To examine whether TRPV4 also has effects on the AKT and E-cadherin expression in human breast cell line, MCF7 cell line was transiently transduced by either vector control or TRPV4-expressing retrovirus. At 48 h of retroviral transduction, cells were treated with PDD at various time points as indicated in Figure 6a. In line with the 4T07 cells, MCF7 cells transiently transduced with TRPV4-expressed retroviruses showed a higher activation of AKT at 15 min post-PDD treatment. The higher activation of AKT was not due to increased expression as changes in total AKT expression levels in TRPV4-overexpressing cells were not observed. The increase in pAKT is concomitant with a decrease in E-cadherin expression compared to the control after 16 h of PDD treatment (Figure 6a). Similar observations were also obtained in HeLa cells (Supplementary Figure 4). Therefore, TRPV4-mediated reduced expression in E-cadherin could be recapitulated in the human context.
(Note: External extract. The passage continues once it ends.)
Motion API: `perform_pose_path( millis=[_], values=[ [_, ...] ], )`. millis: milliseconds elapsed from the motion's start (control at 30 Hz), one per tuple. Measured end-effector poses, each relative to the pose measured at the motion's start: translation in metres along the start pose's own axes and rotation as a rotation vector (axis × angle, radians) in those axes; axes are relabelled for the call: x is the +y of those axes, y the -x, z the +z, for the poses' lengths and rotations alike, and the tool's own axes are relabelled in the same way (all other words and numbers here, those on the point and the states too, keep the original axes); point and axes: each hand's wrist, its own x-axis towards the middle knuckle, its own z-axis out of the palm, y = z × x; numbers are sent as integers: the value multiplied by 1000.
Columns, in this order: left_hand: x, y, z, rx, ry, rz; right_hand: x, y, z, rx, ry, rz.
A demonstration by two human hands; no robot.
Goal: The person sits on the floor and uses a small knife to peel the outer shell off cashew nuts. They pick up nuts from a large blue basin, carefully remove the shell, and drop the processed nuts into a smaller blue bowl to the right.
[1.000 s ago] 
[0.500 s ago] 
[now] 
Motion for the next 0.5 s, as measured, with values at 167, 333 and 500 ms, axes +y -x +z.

To investigate whether downregulation of E-cadherin and β-catenin expression following 4α-PDD treatment were caused by protein turnover, proteasomal inhibitors (MG132) and lysosomal inhibitors (chloroquine and concanamycin A) were used to pre-treat 4T07 cells before stimulation with 4α-PDD. Figure 6b revealed that MG132 but not the lysosomal inhibitors significantly blocked 4α-PDD-induced decrease in E-cadherin and β-catenin expression. However, the blockage of E-cadherin by MG132 was not complete. Since E-cadherin is also regulated by transcriptional repression and epigenetics,22, 23 we investigated whether E-cadherin mRNA levels were altered upon TRPV4 activation. Quantitative real-time PCR revealed that E-cadherin mRNA reduced progressive and significantly 4 h after 4α-PDD treatment (Figure 6c). Collectively, the data suggest that TRPV4-mediated E-cadherin downregulation was achieved effectively via a combination of transcriptional and post-translational regulation.

Figure 6.

Figure 6

TRPV4 activation induced E-cadherin downregulation through a combination of transcriptional and post-translational mechanism. (a) MCF7 cell line was transiently transduced with vector control or TRPV4-expressing retrovirus. Cells were treated with PDD at indicated time points. Cell lysates were then Western blotted with the indicated antibodies (top panel). Following densitometry, relative expression of pAKT and E-cadherin were normalized with total AKT and Gadph, respectively, and plotted as bar charts (bottom panels). (b) Cells were pre-treated for 1 h with proteasomal inhibitor MG132 (10 μm), lysosomal inhibitors chloroquine (100 μm) or concanamycin A (100 nm) before treatment with 4α-PDD or DMSO. Lysates were then immunoblotted with the indicated antibodies. Bar charts are the densitometry of pAKT and E-cadherin protein expression levels. Relative expression of pAKT and E-cahderin were normalized with total AKT and Gadph, respectively. Error bars show mean±s.e.m. (n=3). (c) The mRNA expression of E-cadherin in 4T07 cells upon different durations of 4α-PDD stimulation was examined using real-time PCR. Error bars show mean±s.e.m.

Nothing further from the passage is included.